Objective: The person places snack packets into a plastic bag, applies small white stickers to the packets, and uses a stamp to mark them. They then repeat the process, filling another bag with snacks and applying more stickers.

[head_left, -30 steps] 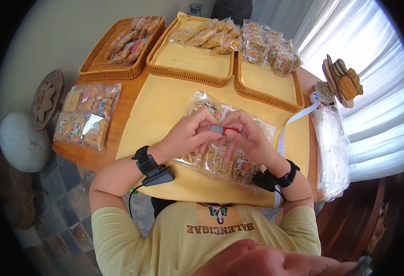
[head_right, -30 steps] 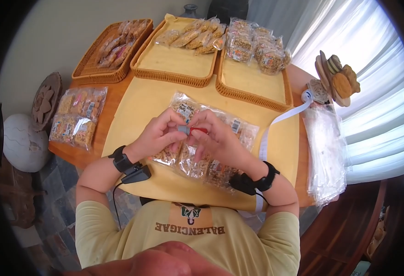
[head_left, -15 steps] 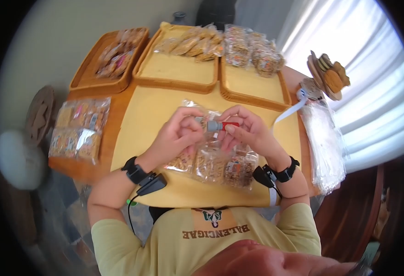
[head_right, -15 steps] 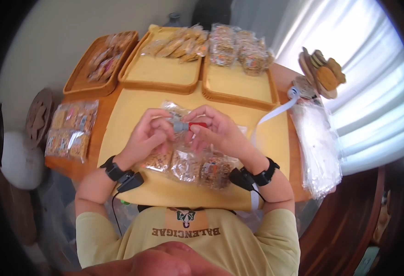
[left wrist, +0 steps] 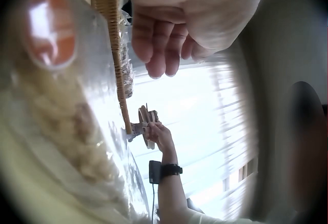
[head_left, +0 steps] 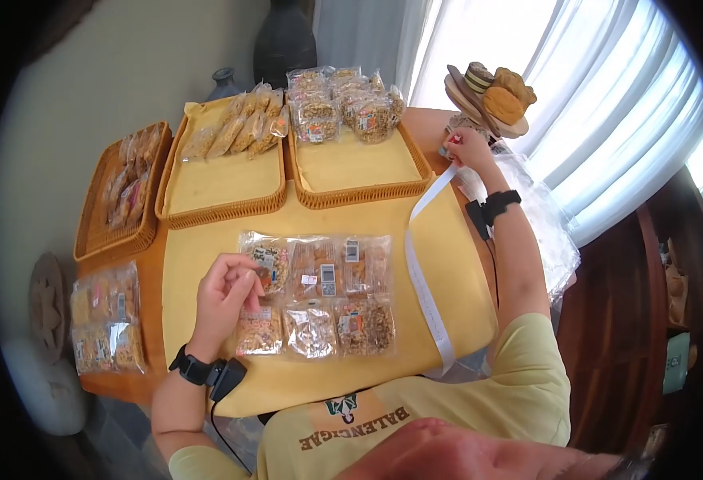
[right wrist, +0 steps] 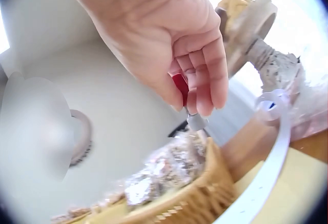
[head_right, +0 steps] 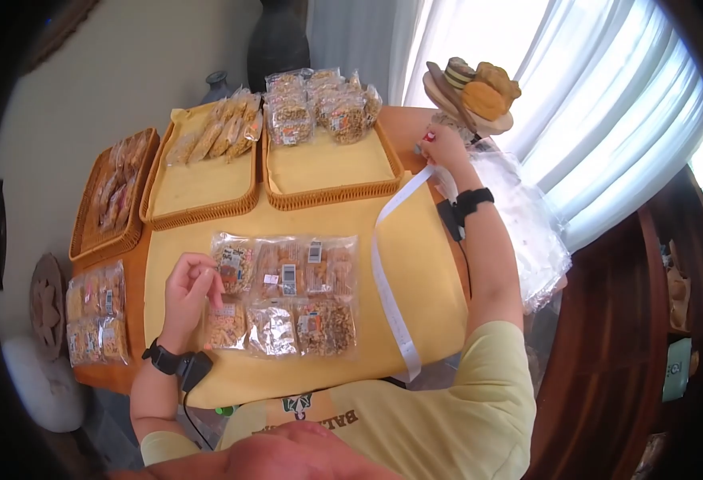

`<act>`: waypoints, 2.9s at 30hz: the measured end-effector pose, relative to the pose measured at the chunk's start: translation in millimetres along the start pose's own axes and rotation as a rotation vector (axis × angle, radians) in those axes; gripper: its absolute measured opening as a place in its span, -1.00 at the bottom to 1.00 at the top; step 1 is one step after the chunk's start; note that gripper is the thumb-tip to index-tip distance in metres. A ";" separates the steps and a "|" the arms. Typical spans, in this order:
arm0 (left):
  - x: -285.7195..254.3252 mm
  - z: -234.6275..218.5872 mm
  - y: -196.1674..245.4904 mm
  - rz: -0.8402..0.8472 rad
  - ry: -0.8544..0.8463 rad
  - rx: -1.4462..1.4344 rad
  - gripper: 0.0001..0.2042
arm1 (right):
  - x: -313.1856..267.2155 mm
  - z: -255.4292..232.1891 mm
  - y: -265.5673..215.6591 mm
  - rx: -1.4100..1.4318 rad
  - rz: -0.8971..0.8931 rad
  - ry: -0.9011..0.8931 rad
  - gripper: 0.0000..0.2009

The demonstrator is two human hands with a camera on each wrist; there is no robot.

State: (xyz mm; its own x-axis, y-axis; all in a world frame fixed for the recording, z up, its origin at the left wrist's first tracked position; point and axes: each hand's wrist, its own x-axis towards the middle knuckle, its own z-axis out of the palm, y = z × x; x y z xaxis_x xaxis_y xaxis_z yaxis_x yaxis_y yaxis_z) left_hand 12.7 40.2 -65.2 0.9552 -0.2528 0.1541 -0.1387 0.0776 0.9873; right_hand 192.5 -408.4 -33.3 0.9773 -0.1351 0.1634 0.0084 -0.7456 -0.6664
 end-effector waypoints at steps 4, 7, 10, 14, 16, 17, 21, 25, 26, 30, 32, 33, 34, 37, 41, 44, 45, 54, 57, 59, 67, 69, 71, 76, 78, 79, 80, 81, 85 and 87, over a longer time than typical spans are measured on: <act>1.1 -1.5 -1.2 -0.020 0.016 0.025 -0.92 | 27.7 25.4 30.4 -0.170 -0.059 0.002 -0.90; 1.3 -1.4 -2.8 -0.037 0.049 0.001 -0.93 | 36.2 37.4 32.2 -0.260 -0.042 -0.050 -0.89; 0.8 -1.9 -4.7 -0.041 0.061 -0.019 -0.94 | 37.4 39.4 29.3 -0.261 0.001 -0.057 -0.85; 1.3 -1.5 -0.7 -0.024 0.040 -0.002 -0.95 | 33.3 30.4 24.6 -0.185 0.034 -0.042 -0.77; -0.2 -1.8 -1.1 -0.040 0.078 0.028 -0.96 | 27.3 25.1 21.8 -0.174 0.010 -0.030 -0.75; 0.0 -1.4 1.8 -0.032 0.073 0.043 -0.95 | 22.7 23.3 18.7 -0.156 -0.026 -0.043 -0.73; -1.2 0.7 13.2 0.065 0.144 0.038 -0.94 | -24.4 -1.2 -28.8 -0.208 -0.048 0.034 -0.69; 3.5 -14.9 18.9 0.139 0.177 0.161 -0.91 | -82.6 -10.4 -48.0 0.237 -0.097 -0.312 -0.77; 5.8 -19.5 20.6 0.140 0.153 0.178 -0.89 | -96.9 -5.1 -50.8 0.329 -0.124 -0.451 -0.78; 8.0 -38.4 19.7 -0.003 0.238 0.382 -0.78 | -176.2 28.6 -80.9 0.539 -0.087 -0.632 -0.68; 6.3 -43.1 19.2 0.099 0.248 0.902 -0.67 | -184.8 38.5 -79.0 0.492 -0.222 -0.612 -0.61; 3.8 -51.5 10.3 0.095 0.262 0.909 -0.67 | -185.2 44.7 -73.7 0.362 -0.247 -0.538 -0.58; 2.0 -63.6 -2.4 0.090 0.287 1.021 -0.65 | -184.5 49.7 -67.2 0.232 -0.266 -0.455 -0.56; 1.4 -66.9 -1.9 -0.157 0.268 0.850 -0.56 | -176.6 62.0 -50.1 0.152 -0.178 -0.472 -0.50; 11.4 -46.9 -0.7 -0.443 0.188 0.261 -0.51 | -167.4 60.0 -68.0 0.424 0.164 -0.696 -0.47; 25.1 -30.9 1.0 -0.542 0.056 0.329 -0.52 | -160.4 70.5 -61.5 0.594 0.270 -0.740 -0.46; 26.3 -26.1 -1.8 -0.522 0.104 0.326 -0.60 | -161.5 72.5 -63.7 0.618 0.277 -0.758 -0.52; 15.7 -13.5 -41.0 -0.196 0.116 0.405 -0.61 | -187.0 86.1 -65.0 0.687 0.215 -0.683 -0.79; -1.8 -1.6 -28.5 -0.153 0.170 0.567 -0.59 | -196.9 89.4 -71.7 0.777 0.246 -0.666 -0.79; -10.8 -2.1 -26.4 -0.127 0.182 0.615 -0.58 | -201.7 88.2 -84.9 0.806 0.267 -0.711 -0.79; -46.6 -52.2 58.7 -0.118 0.283 0.339 -0.70 | -200.4 90.3 -169.0 0.982 0.148 -0.770 -0.75; -53.3 -82.2 73.9 -0.028 0.422 0.415 -0.73 | -195.0 106.7 -207.8 1.049 0.080 -0.818 -0.75; -63.6 -123.0 95.1 -0.028 0.467 0.602 -0.76 | -180.5 138.2 -237.0 1.087 -0.007 -0.923 -0.76; -91.7 -234.2 113.2 -0.243 0.536 0.728 -0.74 | -167.9 245.4 -317.2 1.117 -0.036 -1.185 -0.78; -101.8 -276.5 107.3 -0.277 0.497 0.691 -0.72 | -173.7 285.0 -341.9 1.142 0.027 -1.214 -0.77; -104.2 -285.2 109.4 -0.273 0.497 0.695 -0.72 | -174.6 306.3 -349.3 1.165 0.067 -1.244 -0.78; -105.2 -292.6 110.6 -0.334 0.516 0.696 -0.71 | -175.9 325.8 -354.8 1.191 0.114 -1.272 -0.78; -106.7 -299.7 111.3 -0.398 0.532 0.696 -0.70 | -176.0 342.4 -357.1 1.208 0.160 -1.306 -0.77; -109.3 -380.8 57.9 -0.534 0.366 0.911 -0.63 | -181.1 373.7 -365.2 1.099 0.205 -1.281 -0.73; -115.2 -385.6 51.5 -0.498 0.393 0.829 -0.61 | -178.2 378.7 -368.6 1.081 0.187 -1.285 -0.73</act>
State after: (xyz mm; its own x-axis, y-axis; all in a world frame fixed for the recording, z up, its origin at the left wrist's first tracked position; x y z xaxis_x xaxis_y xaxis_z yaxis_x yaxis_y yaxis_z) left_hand -3.6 445.2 -47.1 0.9508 0.2685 -0.1547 0.3000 -0.6732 0.6759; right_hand 95.5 137.7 -92.3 0.5049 0.8224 -0.2623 -0.5199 0.0472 -0.8529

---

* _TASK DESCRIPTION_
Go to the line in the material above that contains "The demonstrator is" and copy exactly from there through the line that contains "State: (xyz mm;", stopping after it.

* _REPLY TO THE EXERCISE_
The demonstrator is two human hands with a camera on each wrist; there is no robot.

State: (xyz mm; its own x-axis, y-axis; all in a world frame fixed for the recording, z up, its origin at the left wrist's first tracked position; point and axes: each hand's wrist, its own x-axis towards the middle knuckle, its own z-axis out of the palm, y = z × x; x y z xaxis_x xaxis_y xaxis_z yaxis_x yaxis_y yaxis_z) left_hand 12.7 40.2 -65.2 0.9552 -0.2528 0.1541 -0.1387 0.0776 0.9873; right_hand 192.5 -408.4 -33.3 0.9773 -0.1351 0.1634 0.0084 -0.7456 -0.6664

Nothing further is required of the output.